The problem –
Starting at the line that holds "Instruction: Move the", restate every line word for word up to and including the last one in the listing below, and omit all pictures.

----- Dataset extract -----

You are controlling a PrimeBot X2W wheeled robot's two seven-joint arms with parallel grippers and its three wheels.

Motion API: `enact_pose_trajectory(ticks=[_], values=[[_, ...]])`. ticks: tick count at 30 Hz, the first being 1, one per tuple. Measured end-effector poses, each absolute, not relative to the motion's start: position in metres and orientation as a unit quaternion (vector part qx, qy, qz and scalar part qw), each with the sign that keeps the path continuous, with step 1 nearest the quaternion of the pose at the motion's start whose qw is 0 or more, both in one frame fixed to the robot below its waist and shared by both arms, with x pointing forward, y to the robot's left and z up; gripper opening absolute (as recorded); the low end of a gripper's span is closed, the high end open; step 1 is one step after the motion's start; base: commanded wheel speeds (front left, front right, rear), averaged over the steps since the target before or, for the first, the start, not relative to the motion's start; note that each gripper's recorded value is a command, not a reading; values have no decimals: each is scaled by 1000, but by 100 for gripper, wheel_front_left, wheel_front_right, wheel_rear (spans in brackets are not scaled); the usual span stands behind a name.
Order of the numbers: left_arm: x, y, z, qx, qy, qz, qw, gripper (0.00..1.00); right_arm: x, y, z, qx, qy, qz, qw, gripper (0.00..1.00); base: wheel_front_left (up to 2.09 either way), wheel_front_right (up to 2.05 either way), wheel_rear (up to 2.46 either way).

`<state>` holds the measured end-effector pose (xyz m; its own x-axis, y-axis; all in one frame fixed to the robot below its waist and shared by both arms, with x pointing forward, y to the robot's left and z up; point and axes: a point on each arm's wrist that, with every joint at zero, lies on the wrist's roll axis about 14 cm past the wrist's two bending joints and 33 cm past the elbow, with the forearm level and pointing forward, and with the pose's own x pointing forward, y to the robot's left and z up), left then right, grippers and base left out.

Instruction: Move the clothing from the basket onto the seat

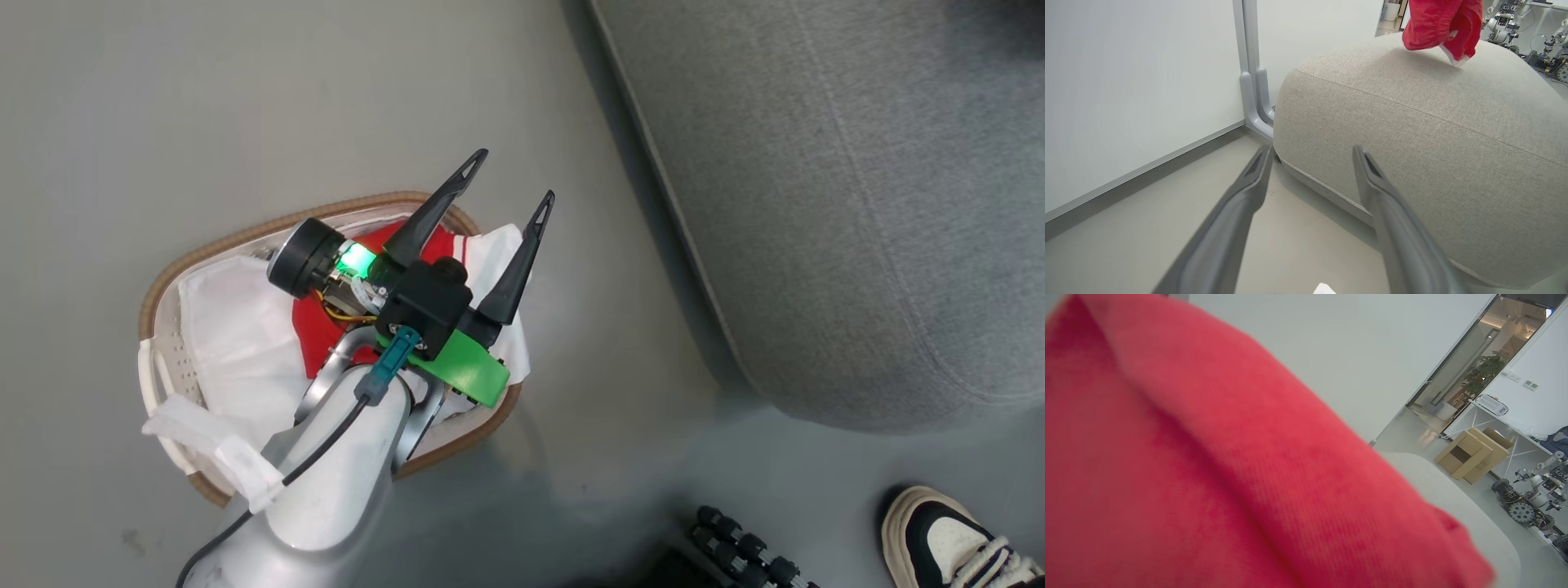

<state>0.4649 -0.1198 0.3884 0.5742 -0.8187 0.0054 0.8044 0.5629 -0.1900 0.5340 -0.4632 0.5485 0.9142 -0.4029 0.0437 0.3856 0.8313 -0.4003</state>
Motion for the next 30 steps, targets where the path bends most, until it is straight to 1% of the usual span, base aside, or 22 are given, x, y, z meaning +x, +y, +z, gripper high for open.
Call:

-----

Response to the task –
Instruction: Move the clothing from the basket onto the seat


<state>0.4649 -0.1198 0.3884 0.5742 -0.8187 0.0054 0.8044 0.5629 -0.1900 0.5340 -0.4632 0.5485 0.9142 -0.4029 0.0437 0.3856 0.8313 -0.4003</state>
Motion for the next 30 steps, targets where the path bends most, until it is straight to 1% of the usual span, base aside, or 22 are given, x, y, z meaning +x, +y, +z, gripper high for open.
Call:

The exercise is now done.